Gesundheit

Präsentismus bei psychischen Belastungen: So schadet er allen

2025-04-01

Autor: Noah

Durchhalten, niemals aufgeben, die Woche zu Ende bringen und bloß nicht an diesem einen wichtigen Termin fehlen – dies erleben wir oft selbst in Krisenzeiten. Wenn Menschen krank zur Arbeit gehen, treffen sie Entscheidungen, die sie ihren Freunden nie raten würden. Der Grund? Es fühlt sich an wie eine Ausnahmesituation, eine besondere Herausforderung. Doch die Realität ist, dass dieser Präsenzzwang weit verbreitet ist und oft schädlich sein kann.

Das Phänomen des Präsentismus ist in der heutigen Arbeitswelt besonders sichtbar. Studien zeigen, dass viele Beschäftigte auch während psychischer oder physischer Erkrankungen zur Arbeit erscheinen, keine Lust haben, die Kollegen anzustecken oder weil sie glauben, dass ihre Abwesenheit negative Folgen haben könnte. Laut einer Untersuchung der AOK aus 2022 sind in Deutschland etwa 9,5 Millionen Menschen von Depressionen betroffen. Diese Zahl beinhaltet jedoch nicht die Vielzahl an Personen, die unter subklinischen Symptomen leiden oder schlichtweg keine professionelle Diagnose erhalten haben.

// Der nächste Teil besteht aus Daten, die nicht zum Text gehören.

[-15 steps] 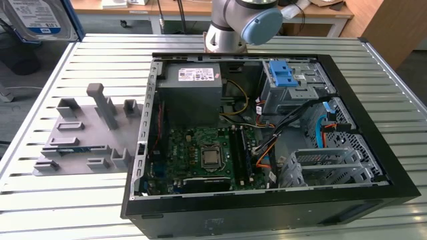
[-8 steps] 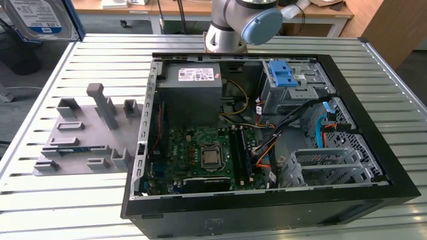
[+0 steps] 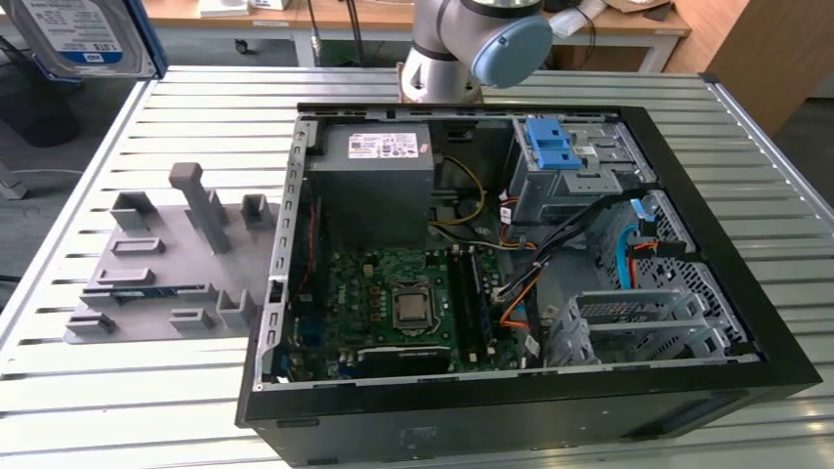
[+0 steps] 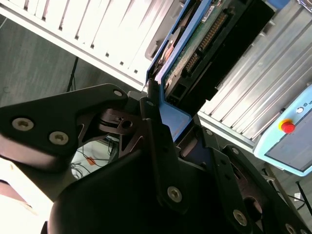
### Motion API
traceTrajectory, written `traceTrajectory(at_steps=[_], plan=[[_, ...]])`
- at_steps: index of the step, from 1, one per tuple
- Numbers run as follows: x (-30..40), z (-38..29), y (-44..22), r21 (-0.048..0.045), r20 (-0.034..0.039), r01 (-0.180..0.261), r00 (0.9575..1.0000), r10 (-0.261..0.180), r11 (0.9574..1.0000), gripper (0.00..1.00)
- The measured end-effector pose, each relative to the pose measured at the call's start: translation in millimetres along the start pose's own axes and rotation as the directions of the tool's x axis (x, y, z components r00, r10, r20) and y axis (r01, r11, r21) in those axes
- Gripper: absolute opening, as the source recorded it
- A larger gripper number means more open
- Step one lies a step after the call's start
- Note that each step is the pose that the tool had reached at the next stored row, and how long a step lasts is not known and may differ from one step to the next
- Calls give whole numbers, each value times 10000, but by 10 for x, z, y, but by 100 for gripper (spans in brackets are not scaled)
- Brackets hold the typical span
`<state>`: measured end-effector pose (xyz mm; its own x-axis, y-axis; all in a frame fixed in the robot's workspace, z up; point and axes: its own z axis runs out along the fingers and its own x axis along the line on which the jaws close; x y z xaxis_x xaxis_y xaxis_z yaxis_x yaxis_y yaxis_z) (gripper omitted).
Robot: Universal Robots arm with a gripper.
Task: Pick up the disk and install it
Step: 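Pick up the disk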
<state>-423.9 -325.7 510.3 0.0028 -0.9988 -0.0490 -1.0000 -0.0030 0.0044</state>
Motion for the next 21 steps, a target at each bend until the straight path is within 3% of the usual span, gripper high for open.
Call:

Immer noch ist es in unserer Gesellschaft umstritten, ob psychische Erkrankungen einen legitimen Grund für eine Krankschreibung darstellen. Das führt zu einem problematischen Dilemma: Während viele Arbeitgeber für physische Erkrankungen Verständnis zeigen, wird psychische Gesundheit oft ignoriert oder nicht ernstgenommen. Dies resultiert in einer Arbeitskultur, die das geistige Wohl der Mitarbeitenden nicht ausreichend berücksichtigt.

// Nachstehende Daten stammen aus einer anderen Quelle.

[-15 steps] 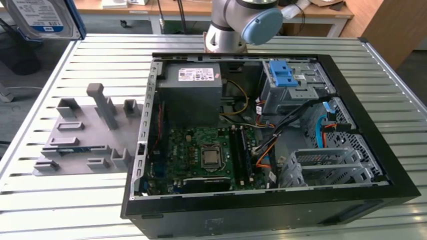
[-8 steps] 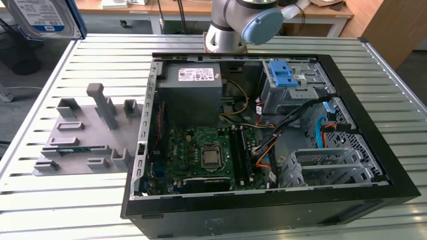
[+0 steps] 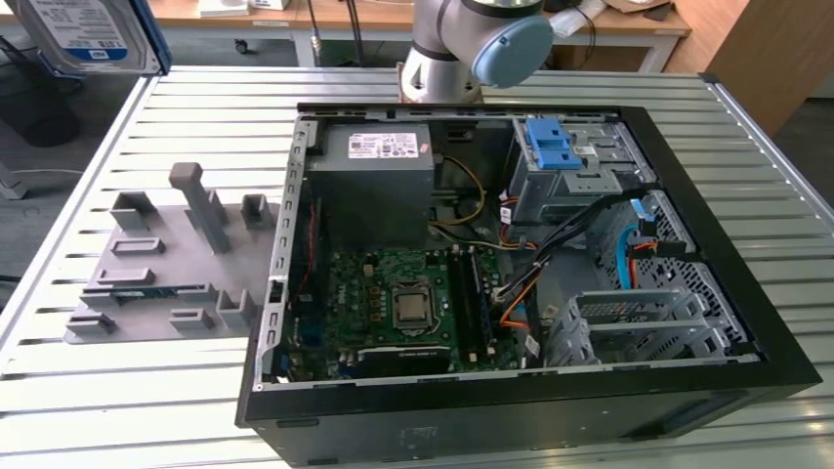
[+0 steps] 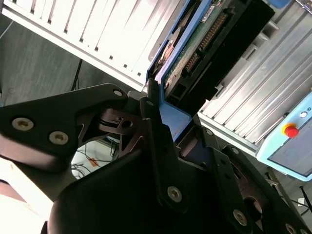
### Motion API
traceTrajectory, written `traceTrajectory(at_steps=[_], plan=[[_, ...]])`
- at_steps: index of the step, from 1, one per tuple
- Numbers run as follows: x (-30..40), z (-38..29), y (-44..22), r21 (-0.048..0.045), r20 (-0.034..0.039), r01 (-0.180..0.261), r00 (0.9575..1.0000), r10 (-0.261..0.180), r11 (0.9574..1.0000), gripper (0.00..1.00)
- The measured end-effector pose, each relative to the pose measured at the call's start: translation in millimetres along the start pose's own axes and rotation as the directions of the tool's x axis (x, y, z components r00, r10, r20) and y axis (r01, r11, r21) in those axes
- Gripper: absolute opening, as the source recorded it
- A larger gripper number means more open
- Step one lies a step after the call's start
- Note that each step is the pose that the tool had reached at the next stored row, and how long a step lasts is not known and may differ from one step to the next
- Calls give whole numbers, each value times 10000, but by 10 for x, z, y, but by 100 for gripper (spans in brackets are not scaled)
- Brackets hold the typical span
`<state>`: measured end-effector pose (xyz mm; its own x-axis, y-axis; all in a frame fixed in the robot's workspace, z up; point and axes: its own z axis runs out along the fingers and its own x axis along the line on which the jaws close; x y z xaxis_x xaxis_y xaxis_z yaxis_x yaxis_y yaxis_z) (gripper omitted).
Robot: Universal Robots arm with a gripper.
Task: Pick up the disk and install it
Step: 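Pick up the disk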
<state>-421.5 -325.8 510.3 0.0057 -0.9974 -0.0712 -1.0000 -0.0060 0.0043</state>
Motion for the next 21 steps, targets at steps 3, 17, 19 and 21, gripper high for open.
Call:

Erstaunlicherweise arbeiten laut einer Studie der Techniker Krankenkasse (TK) mehr als 56 Prozent der Befragten auch dann, wenn sie sich emotional erschöpft fühlen – das ist nicht nur ungesund, sondern auch ineffektiv. Einige Unternehmen haben zwar sogenannte Mental Health Days eingeführt, doch dies reicht oft nicht aus, um die zugrunde liegenden Strukturen zu ändern. Die Frage, ob Unternehmen eine Verantwortung für die psychische Gesundheit ihrer Angestellten tragen, ist nach wie vor ein heißes Thema.

Arbeitgeber, die sorgsam darauf achten, dass die Mitarbeitenden gut sitzen und ergonomisch arbeiten, sollten auch die Verantwortung für Stressauslöser wie Zeitdruck, Unsicherheiten und zwischenmenschliche Konflikte übernehmen. Eine umfassende Gefährdungsbeurteilung in Bezug auf psychische Belastungen sollte Teil jeder Unternehmensstrategie sein – insbesondere in Zeiten, in denen der Druck steigt.

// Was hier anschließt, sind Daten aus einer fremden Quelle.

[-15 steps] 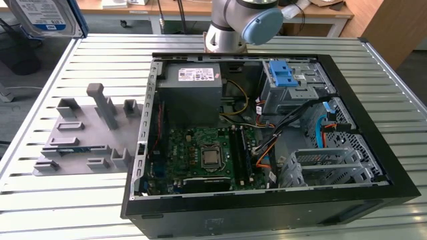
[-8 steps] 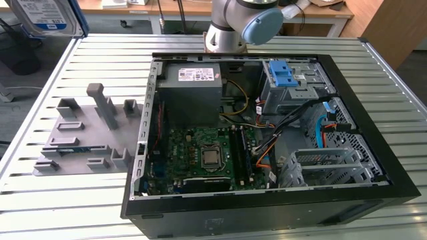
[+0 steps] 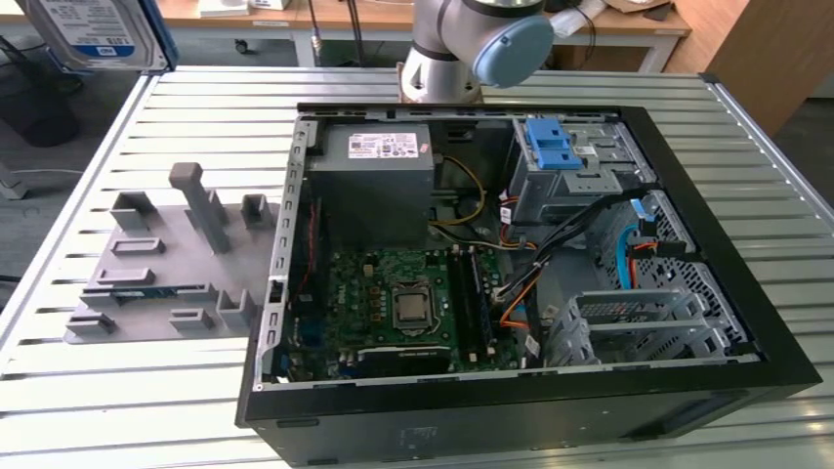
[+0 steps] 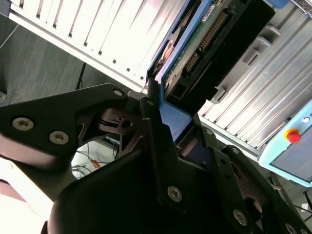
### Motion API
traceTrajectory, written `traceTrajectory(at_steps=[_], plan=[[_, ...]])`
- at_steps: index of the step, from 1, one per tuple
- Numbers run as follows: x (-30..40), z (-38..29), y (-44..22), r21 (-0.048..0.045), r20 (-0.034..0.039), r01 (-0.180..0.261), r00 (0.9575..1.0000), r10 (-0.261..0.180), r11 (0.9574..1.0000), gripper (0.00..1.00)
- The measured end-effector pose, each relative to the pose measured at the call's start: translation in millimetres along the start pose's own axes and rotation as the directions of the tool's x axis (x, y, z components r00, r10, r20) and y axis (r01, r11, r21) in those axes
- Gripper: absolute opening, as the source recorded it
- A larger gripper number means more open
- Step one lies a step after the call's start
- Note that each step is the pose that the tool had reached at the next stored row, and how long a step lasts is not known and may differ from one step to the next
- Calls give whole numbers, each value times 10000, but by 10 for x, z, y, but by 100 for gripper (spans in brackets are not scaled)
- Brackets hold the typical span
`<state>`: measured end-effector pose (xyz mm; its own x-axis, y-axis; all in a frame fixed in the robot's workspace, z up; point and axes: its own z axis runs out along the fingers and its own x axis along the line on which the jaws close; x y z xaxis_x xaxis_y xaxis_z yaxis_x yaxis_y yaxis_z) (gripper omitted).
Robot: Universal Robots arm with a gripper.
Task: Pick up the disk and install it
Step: 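Pick up the disk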
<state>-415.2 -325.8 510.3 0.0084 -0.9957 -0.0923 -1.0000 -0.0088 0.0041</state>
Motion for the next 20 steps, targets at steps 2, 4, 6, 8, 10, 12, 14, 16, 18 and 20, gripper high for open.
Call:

Es gibt jedoch auch die Perspektive, dass in Krisen Arbeit eine stabilisierende Kraft bieten kann. Die Struktur, das Miteinander, die Verfolgung gemeinsamer Ziele können in schweren Zeiten hilfreich sein. Doch wenn Betroffene kaum die Kraft aufbringen können, ihre Aufgaben zu erfüllen, wird es kritisch. Emotionale Arbeit kann zusätzlich belastend sein und diejenigen, die bereits an ihrer Psyche leiden, noch weiter an den Rand bringen.

Wir brauchen endlich Wahlfreiheit in der Arbeitswelt. Psychisch angeschlagen zur Arbeit zu erscheinen ist etwa so effektiv wie der Versuch, mit einer Erkältung zu arbeiten – es wird nichts erreicht. Langfristige Studien belegen, dass Mitarbeitende mit mehr Freiheit in ihren Entscheidungen weniger Fehler machen, kreativer sind und höhere Leistungen erbringen. Wenn die Psyche belastet ist, leidet die gesamte Produktivität. Es ist an der Zeit für Unternehmen, sich anzupassen, und die veraltete Gesundheitskultur in der Arbeitswelt zu überdenken. Krank zur Arbeit zu gehen war noch nie eine Heldentat – es war immer kostspielig und ein Zeichen mangelnder Kompetenz. Die Zeit für Veränderungen ist gekommen!